So it’s physical processes by which your consciousness reaches a conclusion of what to be aware of based on the various sensation are consistently washing over your sense organs.

The sensation that’s “loudest” functions as the premises that lead to the conclusion of what you are aware of. So if you’re conscious of these words at this very moment, then the sensation that’s loudest right now are those responsible for you to not only visually take-in the words but also contextualize the words so that you know what they mean. To reach a meaning means to reach a conclusion; you’re using that conclusion of the meaning, then, to reach the “deeper” meaning beyond the words, to what they’re “pointing” at. If my explanation is coherent, then the words are pointing at the structure in your physical body that makes you aware of what I’m saying.

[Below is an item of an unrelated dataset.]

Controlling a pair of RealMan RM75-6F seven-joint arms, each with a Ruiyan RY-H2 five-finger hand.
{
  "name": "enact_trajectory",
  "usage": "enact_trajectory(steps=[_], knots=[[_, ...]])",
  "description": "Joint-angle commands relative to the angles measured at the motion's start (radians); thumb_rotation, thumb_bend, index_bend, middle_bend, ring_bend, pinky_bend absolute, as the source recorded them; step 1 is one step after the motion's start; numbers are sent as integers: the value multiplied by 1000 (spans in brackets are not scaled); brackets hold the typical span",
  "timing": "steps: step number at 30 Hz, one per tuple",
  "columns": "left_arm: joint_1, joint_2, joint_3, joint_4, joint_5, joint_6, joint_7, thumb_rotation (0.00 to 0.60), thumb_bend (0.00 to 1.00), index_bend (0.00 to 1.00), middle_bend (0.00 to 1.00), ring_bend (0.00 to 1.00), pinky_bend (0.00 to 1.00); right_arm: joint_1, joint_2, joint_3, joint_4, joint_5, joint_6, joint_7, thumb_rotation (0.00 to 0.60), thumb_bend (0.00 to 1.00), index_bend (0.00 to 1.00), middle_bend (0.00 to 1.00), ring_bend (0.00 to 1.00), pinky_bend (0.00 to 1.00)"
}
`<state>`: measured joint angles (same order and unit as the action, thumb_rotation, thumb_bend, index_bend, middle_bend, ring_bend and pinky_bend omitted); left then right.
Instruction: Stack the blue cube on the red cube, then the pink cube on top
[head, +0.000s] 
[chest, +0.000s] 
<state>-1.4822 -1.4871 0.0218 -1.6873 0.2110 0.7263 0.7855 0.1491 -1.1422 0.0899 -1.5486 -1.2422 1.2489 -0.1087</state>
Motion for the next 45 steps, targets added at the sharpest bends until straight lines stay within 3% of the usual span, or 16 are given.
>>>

Regardless if you understand what I’m saying or not, you’re aware whether you understand or not. And that level of perplexity is measurable because you already have a conclusion that is based on premises. Those premises are based on impressions that form beliefs. Those beliefs are subjective and based on a concept of absolute truth. You have a certain expectation and if what you read doesn’t coalesce favorably with your expectation, then you’re dismissive or overly critical of the implications created by the conclusions. So that the conclusions could possibly serve as premises for further conclusions but for whatever reasons you arrive, those conclusion invalid, unsound, false, useless, nonsense, etc.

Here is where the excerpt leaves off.